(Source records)
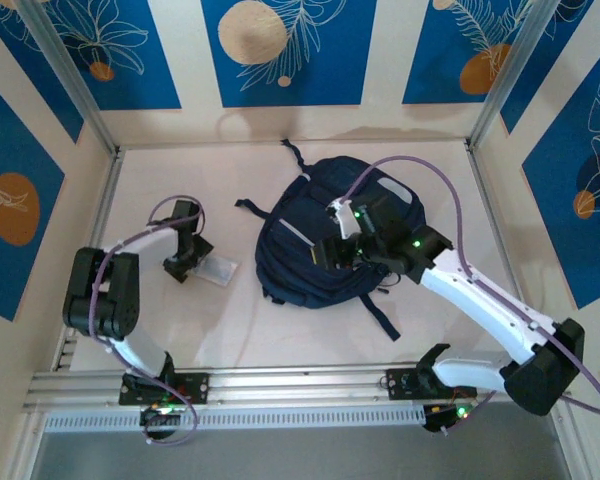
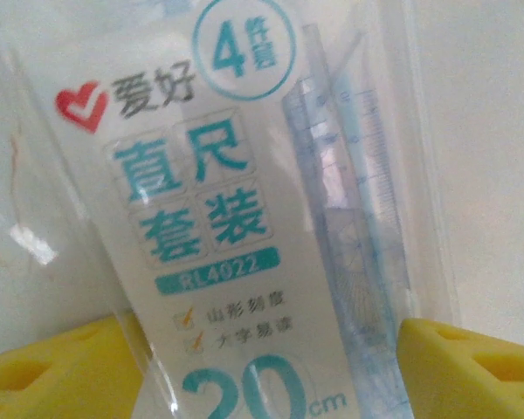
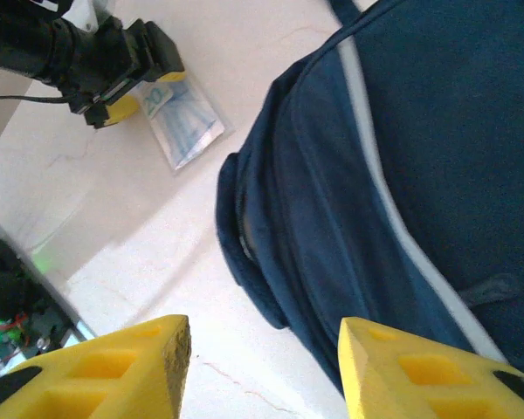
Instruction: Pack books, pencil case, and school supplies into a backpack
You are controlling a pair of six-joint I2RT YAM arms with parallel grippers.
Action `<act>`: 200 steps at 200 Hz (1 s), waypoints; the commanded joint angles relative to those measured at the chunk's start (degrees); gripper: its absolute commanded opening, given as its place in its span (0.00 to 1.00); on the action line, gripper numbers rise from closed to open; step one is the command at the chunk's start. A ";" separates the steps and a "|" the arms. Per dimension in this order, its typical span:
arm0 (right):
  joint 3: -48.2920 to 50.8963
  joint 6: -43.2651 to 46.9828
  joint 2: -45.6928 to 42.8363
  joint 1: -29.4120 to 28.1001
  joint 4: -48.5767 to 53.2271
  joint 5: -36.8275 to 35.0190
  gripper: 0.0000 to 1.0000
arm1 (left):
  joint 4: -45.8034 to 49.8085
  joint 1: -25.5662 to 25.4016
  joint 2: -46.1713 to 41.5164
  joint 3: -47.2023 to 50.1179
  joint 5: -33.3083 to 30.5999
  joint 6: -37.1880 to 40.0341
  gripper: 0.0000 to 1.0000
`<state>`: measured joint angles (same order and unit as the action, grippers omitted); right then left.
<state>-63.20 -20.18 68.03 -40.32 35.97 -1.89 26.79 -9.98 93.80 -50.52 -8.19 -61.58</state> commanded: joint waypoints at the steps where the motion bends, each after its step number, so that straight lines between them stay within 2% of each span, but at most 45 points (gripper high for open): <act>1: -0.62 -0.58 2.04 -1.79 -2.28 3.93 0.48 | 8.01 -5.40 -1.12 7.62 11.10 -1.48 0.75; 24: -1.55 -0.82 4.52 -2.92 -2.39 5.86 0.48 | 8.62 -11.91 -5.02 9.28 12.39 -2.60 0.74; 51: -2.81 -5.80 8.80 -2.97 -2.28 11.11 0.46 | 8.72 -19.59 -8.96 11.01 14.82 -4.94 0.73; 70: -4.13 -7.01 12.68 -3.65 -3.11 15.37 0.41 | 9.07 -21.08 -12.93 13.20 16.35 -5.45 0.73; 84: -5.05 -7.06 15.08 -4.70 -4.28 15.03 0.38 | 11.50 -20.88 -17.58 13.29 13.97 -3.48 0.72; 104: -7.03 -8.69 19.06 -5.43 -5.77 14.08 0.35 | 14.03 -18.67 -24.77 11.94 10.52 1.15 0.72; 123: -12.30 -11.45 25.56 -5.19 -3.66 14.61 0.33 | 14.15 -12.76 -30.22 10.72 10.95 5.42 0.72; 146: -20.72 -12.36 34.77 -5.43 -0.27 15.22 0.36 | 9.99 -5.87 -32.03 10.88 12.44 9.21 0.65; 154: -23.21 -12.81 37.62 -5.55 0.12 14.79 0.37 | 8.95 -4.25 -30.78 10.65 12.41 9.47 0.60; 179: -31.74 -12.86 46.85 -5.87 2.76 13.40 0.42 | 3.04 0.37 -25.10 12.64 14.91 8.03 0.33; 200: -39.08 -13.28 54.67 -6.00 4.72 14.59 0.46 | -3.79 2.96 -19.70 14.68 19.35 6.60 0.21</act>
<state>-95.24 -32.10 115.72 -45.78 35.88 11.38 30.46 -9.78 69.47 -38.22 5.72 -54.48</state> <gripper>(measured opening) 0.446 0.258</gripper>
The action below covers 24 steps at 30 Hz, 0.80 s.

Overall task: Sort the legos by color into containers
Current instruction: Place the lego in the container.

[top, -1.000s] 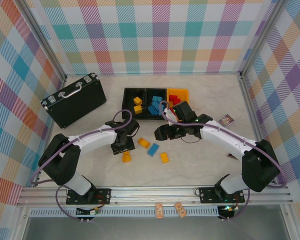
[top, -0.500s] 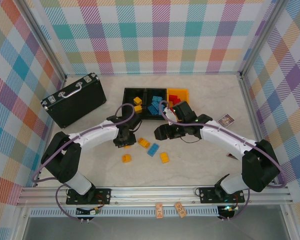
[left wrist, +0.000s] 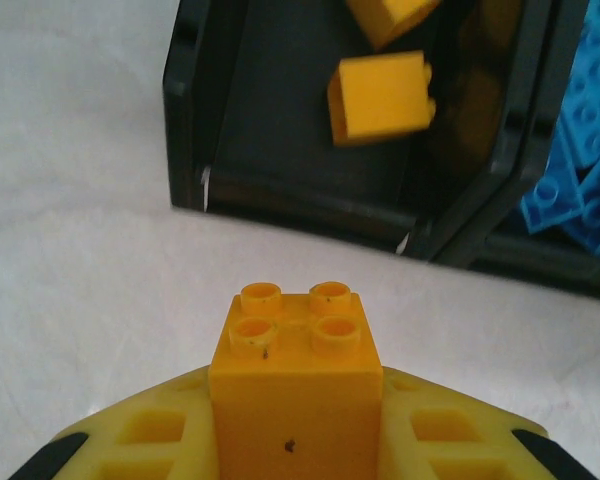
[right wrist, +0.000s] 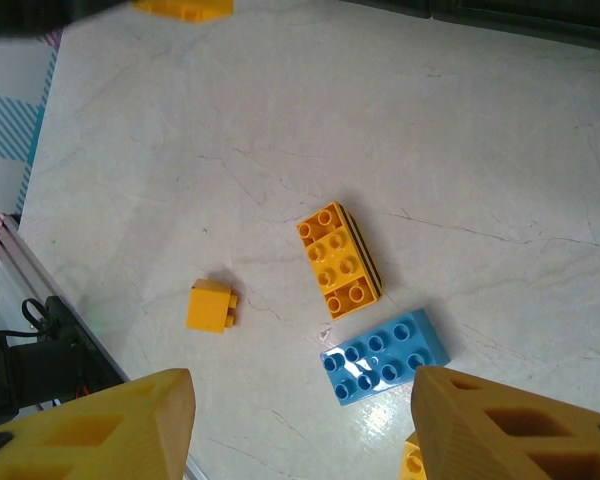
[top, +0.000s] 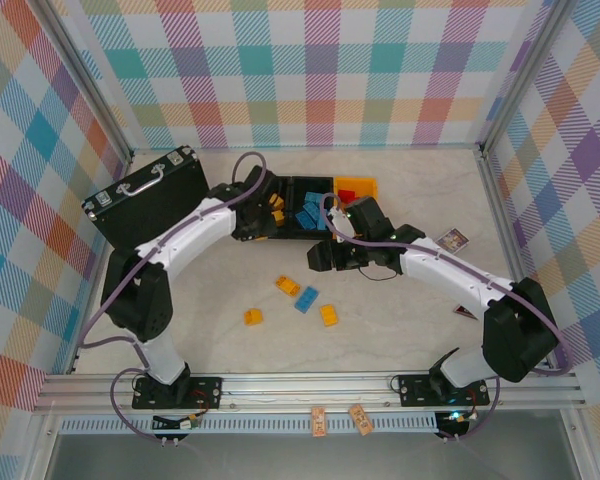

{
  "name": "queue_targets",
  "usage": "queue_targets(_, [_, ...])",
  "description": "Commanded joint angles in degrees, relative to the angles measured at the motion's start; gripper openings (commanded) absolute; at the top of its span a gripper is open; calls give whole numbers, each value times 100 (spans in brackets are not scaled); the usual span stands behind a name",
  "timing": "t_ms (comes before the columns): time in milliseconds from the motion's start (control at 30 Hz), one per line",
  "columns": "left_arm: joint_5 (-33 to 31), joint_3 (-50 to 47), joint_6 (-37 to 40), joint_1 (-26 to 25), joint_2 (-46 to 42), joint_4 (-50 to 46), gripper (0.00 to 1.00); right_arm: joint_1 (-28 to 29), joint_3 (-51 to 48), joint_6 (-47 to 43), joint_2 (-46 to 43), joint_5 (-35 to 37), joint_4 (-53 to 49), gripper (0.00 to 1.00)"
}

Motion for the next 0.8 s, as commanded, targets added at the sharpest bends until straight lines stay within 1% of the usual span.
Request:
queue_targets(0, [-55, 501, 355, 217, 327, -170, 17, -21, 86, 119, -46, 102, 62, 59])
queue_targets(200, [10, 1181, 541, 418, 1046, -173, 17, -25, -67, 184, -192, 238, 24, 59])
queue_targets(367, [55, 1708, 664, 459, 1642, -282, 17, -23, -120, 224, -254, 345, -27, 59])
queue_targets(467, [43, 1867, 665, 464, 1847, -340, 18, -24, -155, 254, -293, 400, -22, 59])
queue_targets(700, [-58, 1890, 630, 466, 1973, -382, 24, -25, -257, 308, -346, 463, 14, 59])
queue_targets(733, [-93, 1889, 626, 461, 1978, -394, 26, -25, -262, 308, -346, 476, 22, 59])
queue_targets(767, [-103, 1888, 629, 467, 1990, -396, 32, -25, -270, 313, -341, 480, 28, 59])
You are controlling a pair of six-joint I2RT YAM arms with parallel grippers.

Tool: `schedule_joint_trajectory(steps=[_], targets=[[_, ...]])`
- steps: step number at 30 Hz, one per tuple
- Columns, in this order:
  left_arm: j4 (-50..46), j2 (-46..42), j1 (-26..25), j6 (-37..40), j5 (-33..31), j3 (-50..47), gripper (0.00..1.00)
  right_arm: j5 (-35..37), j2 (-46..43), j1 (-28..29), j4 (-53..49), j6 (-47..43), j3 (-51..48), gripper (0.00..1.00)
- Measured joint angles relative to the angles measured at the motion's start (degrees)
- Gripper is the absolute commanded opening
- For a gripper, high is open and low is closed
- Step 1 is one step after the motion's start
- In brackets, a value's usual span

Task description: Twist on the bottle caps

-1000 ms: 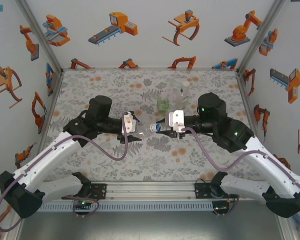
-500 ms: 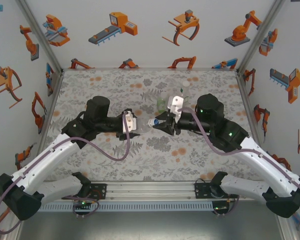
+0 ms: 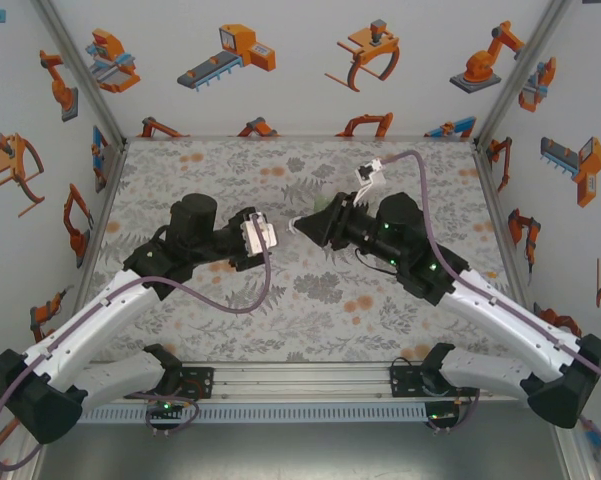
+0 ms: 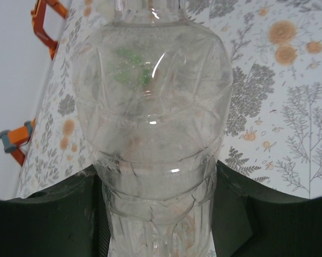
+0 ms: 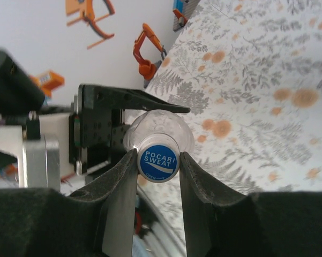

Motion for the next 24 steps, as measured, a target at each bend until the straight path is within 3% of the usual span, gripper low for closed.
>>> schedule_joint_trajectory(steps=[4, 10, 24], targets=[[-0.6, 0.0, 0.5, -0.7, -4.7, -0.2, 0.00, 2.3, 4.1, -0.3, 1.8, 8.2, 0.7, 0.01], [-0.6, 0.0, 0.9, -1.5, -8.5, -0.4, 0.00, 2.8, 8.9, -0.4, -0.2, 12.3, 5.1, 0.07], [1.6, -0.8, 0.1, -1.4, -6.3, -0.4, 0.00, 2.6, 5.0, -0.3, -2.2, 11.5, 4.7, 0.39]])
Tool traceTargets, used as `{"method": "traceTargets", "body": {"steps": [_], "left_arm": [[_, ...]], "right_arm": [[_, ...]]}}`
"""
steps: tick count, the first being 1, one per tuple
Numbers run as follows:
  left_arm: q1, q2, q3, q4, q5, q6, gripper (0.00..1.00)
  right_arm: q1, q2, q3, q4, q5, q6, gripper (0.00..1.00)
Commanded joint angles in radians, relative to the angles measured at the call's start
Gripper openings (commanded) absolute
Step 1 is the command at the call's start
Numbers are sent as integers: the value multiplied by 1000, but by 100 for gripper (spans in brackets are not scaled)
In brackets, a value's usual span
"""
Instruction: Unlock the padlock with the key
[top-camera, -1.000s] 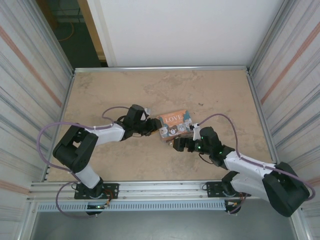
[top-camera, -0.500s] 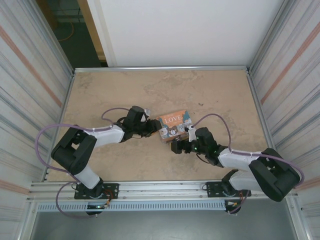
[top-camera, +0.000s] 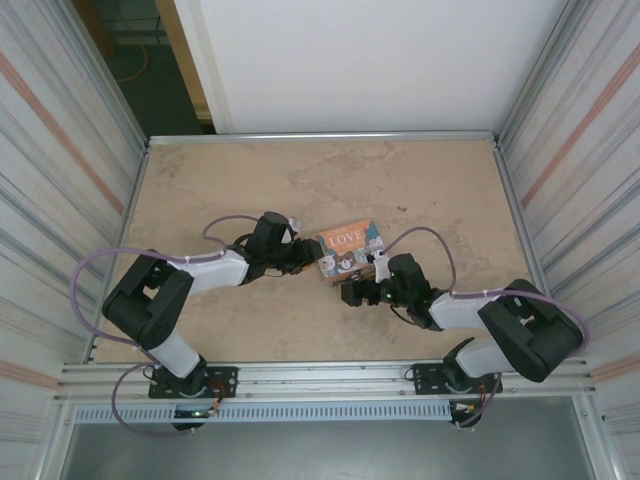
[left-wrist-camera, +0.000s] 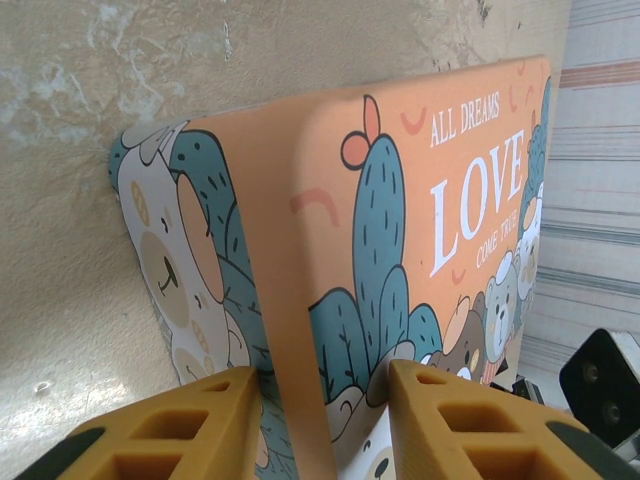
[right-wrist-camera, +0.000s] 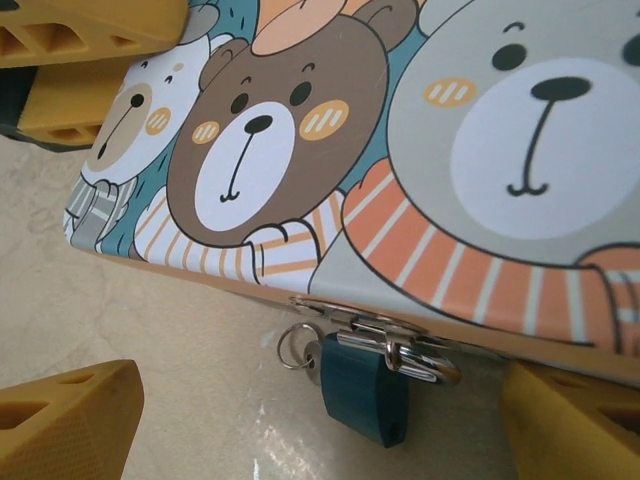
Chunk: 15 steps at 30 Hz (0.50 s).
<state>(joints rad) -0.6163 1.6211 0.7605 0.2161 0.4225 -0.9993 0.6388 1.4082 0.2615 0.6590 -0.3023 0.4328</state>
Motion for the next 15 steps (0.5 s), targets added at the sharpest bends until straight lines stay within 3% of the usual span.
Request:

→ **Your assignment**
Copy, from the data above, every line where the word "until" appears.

→ **Response**
Motion for the next 0.8 s, as commanded, targets added at the sharpest bends until straight lines stay within 1% of the usual span.
Motion for the next 24 steps, as measured, a target at each bend until the straight path is within 3% of the usual span, gripper low for closed.
Motion for the next 15 steps (0.5 s), targets added at the sharpest bends until straight lines stay within 3% of the usual span.

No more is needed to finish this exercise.